Clear
View Clear Mind
“They’re so mean to me. Just because I’m a girl and younger does not mean I
can’t do everything they can! My brother is so dumb and mean; I’m a big kid
too! I’m going to be a first grader next week!”, I mutter to myself as I hopelessly
gaze out the window. Ever so slightly I
loosened my death grip I held with my eyes on the world outside my window. I
carefully admired the oak trim framed by the perfectly hung wall paper, with
evenly spaced pink ribbons tied delicately into a bow, without a single air
bubble ripple. A small amount of attention then shifted to my hands. Now the host of my anger, they grasped to the
satin comforter as if fearful that I may pour over the edge of the queen size
bed and tumble to the floor. Looking back up at the window across from me I forget
my fear and free the white satin from my grip, sliding my body off the bed. My
feet find the soft carpet below as I stand up. I take a long stride to the window
place my hands in the middle of the window unlock, it and push up on the smooth
wooden frame. I freed the thin wire screen from the window allowing August’s warm breezy night to pour into my room. I then bent over
and carefully set it on the off white carpet just to the left below the window.
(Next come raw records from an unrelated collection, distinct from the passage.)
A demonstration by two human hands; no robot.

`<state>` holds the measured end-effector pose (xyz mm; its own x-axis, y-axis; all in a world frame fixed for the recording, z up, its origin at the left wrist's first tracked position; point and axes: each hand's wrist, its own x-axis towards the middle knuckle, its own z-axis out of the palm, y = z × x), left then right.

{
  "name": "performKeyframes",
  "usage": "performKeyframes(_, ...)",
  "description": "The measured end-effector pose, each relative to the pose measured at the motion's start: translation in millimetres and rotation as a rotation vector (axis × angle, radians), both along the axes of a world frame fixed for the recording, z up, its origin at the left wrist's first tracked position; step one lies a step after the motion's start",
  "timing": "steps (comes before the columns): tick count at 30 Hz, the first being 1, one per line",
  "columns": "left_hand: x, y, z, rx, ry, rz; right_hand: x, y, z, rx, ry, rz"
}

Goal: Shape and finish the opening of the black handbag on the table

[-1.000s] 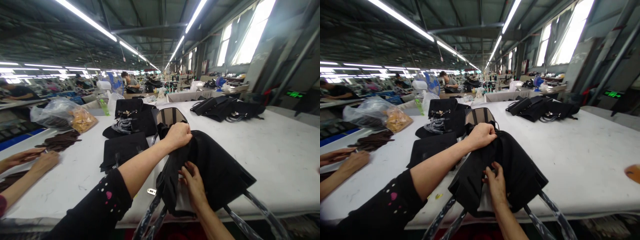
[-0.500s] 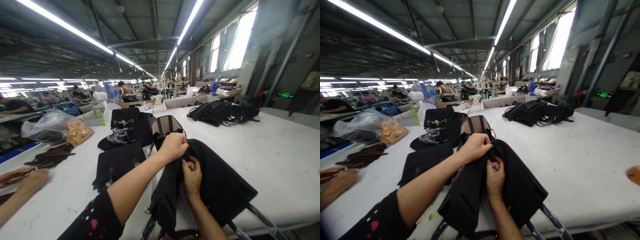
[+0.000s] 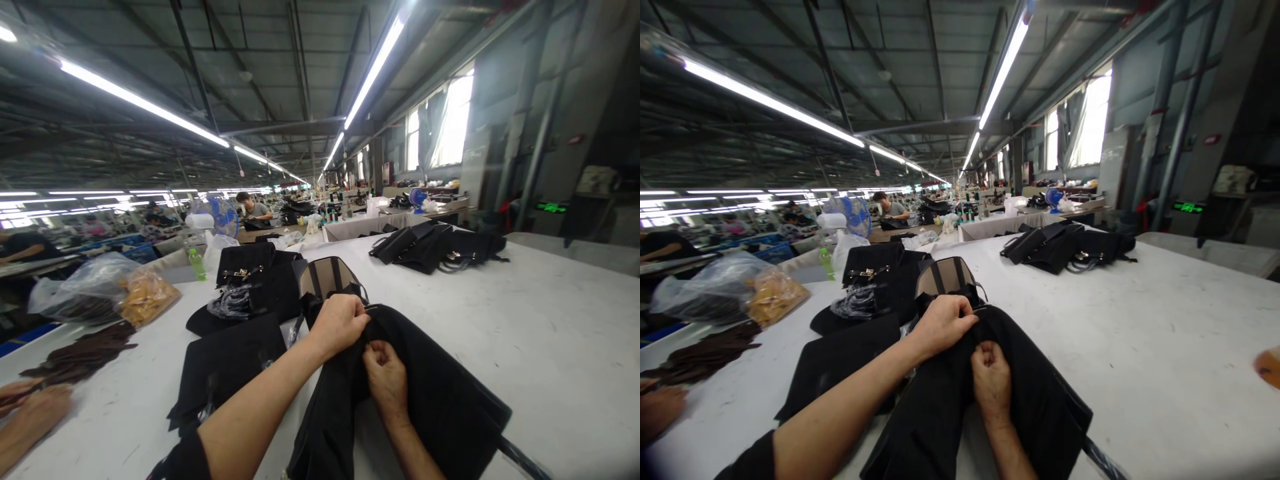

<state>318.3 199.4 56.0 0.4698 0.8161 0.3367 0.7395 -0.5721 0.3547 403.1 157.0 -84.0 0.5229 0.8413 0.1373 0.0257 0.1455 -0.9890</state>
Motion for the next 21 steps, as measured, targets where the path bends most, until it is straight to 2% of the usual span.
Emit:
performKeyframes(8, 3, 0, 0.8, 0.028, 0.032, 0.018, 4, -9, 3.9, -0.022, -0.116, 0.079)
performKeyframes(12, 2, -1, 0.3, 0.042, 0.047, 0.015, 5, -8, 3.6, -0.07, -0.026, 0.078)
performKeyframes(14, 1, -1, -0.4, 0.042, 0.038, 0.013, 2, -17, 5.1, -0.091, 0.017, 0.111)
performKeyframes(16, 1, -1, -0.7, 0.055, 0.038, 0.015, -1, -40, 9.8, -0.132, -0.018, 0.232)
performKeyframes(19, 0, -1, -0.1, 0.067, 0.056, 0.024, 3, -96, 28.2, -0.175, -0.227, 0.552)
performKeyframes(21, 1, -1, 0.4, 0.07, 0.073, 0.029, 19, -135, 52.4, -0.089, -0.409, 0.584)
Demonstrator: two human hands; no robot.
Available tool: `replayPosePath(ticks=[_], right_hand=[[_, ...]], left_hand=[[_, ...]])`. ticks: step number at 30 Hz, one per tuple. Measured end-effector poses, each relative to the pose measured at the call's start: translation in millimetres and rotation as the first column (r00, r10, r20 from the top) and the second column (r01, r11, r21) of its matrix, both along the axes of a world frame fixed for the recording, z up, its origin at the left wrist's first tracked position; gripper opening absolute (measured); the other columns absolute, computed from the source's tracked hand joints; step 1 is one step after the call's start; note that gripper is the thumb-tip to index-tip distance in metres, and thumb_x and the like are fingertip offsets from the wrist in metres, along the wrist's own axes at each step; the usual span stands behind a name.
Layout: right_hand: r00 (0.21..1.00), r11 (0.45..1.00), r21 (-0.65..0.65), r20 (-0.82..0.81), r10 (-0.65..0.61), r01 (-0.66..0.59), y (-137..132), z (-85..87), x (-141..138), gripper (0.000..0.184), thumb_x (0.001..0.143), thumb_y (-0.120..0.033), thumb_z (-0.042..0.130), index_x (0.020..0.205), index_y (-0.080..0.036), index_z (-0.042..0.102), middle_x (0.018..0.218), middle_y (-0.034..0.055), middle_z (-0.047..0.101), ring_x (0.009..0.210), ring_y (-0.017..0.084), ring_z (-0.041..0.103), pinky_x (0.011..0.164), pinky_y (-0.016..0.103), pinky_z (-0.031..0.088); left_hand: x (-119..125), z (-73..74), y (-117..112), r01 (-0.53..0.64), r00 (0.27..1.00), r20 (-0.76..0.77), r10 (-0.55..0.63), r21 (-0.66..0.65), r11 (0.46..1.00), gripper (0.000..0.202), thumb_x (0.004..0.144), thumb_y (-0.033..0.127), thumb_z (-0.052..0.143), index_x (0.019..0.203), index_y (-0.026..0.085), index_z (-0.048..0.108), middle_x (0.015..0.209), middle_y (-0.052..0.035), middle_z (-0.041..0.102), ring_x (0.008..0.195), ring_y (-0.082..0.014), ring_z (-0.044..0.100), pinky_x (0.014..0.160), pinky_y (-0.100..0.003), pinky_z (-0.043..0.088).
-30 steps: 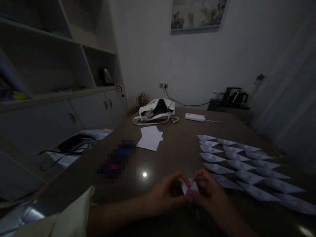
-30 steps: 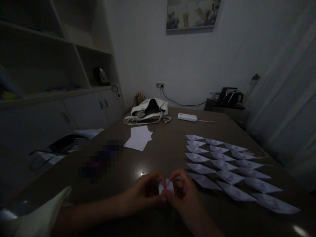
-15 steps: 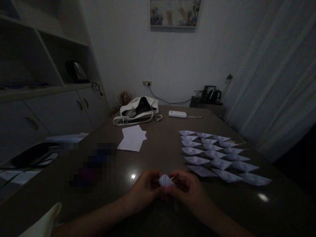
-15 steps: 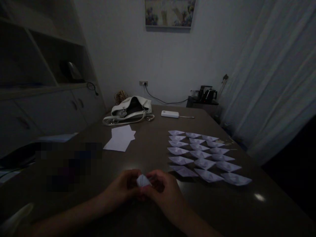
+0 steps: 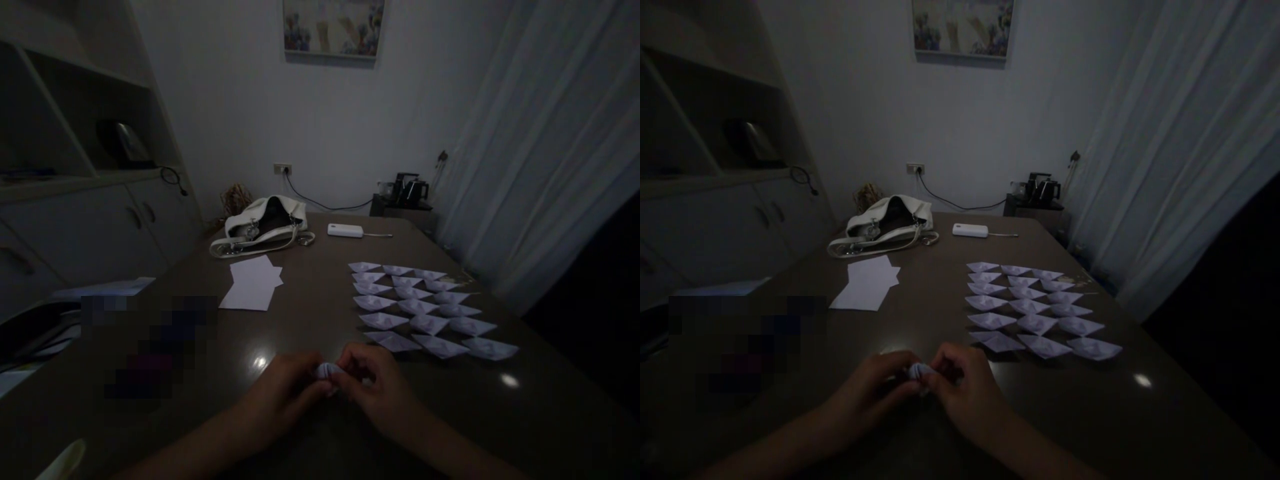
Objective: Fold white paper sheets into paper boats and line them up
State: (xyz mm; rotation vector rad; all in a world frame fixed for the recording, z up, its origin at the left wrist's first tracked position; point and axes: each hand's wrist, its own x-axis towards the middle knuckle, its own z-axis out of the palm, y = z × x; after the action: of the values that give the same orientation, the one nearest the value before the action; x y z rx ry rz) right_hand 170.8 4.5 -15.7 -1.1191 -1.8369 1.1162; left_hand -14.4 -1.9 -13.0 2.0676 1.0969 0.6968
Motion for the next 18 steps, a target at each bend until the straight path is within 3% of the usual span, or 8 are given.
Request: replayPosePath(ticks=[3,8,14,18], right_hand=[[0.994,0.994,0.034,0.017,0.105,-0.105,-0.8,4.0,4.0,0.021,0.082,-0.03,0.062,0.067,-0.016,0.054,0.06,-0.0032,0.051,0.055,0.01,0.047,0.051,0.021,0.034],[0.965,0.963,0.077,0.062,0.256,-0.26,-5.6,13.1,7.4,0.017,0.087,-0.034,0.059,0.083,-0.017,0.06,0.065,-0.0036,0.053,0.059,0.01,0.048,0.054,0.02,0.036],[0.986,0.975,0.164,0.101,0.134,-0.149,-0.7,11.2,7.5,0.024,0.086,-0.038,0.061,0.077,-0.017,0.064,0.069,0.0,0.06,0.064,0.012,0.055,0.058,0.022,0.04],[0.993,0.977,0.188,0.083,0.086,-0.1,3.0,6.7,7.2,0.025,0.085,-0.038,0.062,0.073,-0.016,0.062,0.068,0.001,0.06,0.063,0.013,0.056,0.057,0.023,0.04]], left_hand=[[-3.9,2.3,-0.2,0.066,0.996,-0.061,-0.057,0.151,0.986,0.028,0.093,0.028,0.041,0.074,0.015,0.057,0.07,-0.0041,0.059,0.064,-0.0149,0.054,0.058,-0.023,0.037],[-4.7,1.3,-6.7,0.074,0.997,-0.015,-0.073,0.176,0.982,0.036,0.094,0.031,0.041,0.066,0.017,0.059,0.059,-0.0028,0.058,0.055,-0.0142,0.052,0.054,-0.023,0.036],[-0.8,2.9,-4.1,0.066,0.998,0.009,-0.068,0.113,0.991,0.03,0.093,0.03,0.046,0.076,0.015,0.065,0.069,-0.0048,0.065,0.063,-0.0156,0.059,0.058,-0.023,0.041],[2.1,3.9,-0.7,-0.081,0.991,0.105,0.079,0.016,0.997,0.021,0.086,0.034,0.058,0.09,0.016,0.07,0.077,-0.0062,0.069,0.07,-0.018,0.061,0.062,-0.025,0.044]])
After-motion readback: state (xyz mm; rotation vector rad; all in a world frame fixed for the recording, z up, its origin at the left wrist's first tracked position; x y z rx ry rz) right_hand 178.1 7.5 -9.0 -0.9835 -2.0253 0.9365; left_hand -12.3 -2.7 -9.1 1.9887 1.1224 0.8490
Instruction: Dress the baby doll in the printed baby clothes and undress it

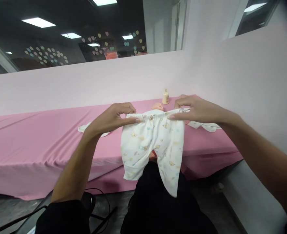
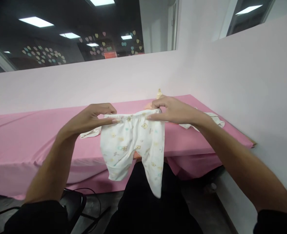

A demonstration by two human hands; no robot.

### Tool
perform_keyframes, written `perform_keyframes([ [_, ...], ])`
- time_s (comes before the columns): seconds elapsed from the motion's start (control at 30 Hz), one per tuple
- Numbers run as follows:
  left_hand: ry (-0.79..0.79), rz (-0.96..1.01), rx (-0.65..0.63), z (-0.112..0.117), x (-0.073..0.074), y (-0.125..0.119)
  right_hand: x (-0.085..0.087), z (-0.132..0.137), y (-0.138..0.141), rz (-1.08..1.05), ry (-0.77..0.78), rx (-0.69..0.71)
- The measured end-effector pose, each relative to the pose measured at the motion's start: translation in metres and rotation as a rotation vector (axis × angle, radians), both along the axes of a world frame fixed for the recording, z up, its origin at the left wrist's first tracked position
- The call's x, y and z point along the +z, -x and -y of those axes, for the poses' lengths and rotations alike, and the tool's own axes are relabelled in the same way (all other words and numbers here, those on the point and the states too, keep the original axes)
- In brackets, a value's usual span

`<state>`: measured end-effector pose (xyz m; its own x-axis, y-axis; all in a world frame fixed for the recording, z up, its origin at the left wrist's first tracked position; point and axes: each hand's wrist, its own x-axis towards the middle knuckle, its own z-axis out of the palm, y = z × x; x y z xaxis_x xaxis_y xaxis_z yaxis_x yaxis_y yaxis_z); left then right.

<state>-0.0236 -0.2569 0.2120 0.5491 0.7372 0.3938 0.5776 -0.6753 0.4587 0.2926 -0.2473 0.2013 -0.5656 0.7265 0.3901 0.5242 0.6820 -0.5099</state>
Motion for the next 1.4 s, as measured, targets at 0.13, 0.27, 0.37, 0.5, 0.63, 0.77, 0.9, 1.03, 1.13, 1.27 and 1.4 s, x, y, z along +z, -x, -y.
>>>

Folding my arms, resting them on the windowpane, I lean ever so slightly out the window breathing in the breeze. I admired the way the roofing
tiles seem to sparkle back at the crescent
moon and the sea of tiny gleaming stars far off in the distance. Peering through my window, even as beautiful this view
was, I couldn’t help but feel the sloped walls
on either side of my window stare at me from the outside. They had a way of
turning my window into a tunnel as if to keep me locked inside with everything that had
been bothering me. “I hate the how they
block my peripheral view,” I thought to
myself. I resented it and so I did as I had done many times in the past. I took a deep breath and locked my hands on
the windowpane. As I lift myself up, and
out my window, my feet parted from the carpet. And once again met the rough
shingles that covered the roof like a blanket. Boldly standing up and taking a
few steps out on the roof, past the daunting sloped walls. I stand there for
some unmeasured amount of time letting
my hair dance in the wind. I love the way that the unpredictable gusts of wind
could blow all my problems away, one gust
at a time. I took a deep breath of the cool crisp summer breeze and sitting down ever so carefully, I found
myself eagerly rubbing the goose bumps
that always arose as soon as my body met
the cool damp roofing titles. However the goose bumps never fazed me too long
because the scenic view quickly won over
all of my attention. It was always far more relaxing and impressive than any
amount of goose bumps would ever be. I stared out into the trees that lined the
boundaries of our backyard I couldn’t help but think about all the animals that
were hiding in beneath the dens pine
trees making the leaves crunch and the twigs snap. I loved to just sit there
and admire the shades of navy blue and gray that blended together in the sky
highlighted by millions of glowing little stars. It wasn’t until it became
nearly impossible for me to keep my eyes open that I would make my way back
inside, replace the black wire screen, close my window, and crawl back into my
bed. Under my satin sheets with my frustrations lost in the summer breeze and
my mind at ease I quickly fell asleep.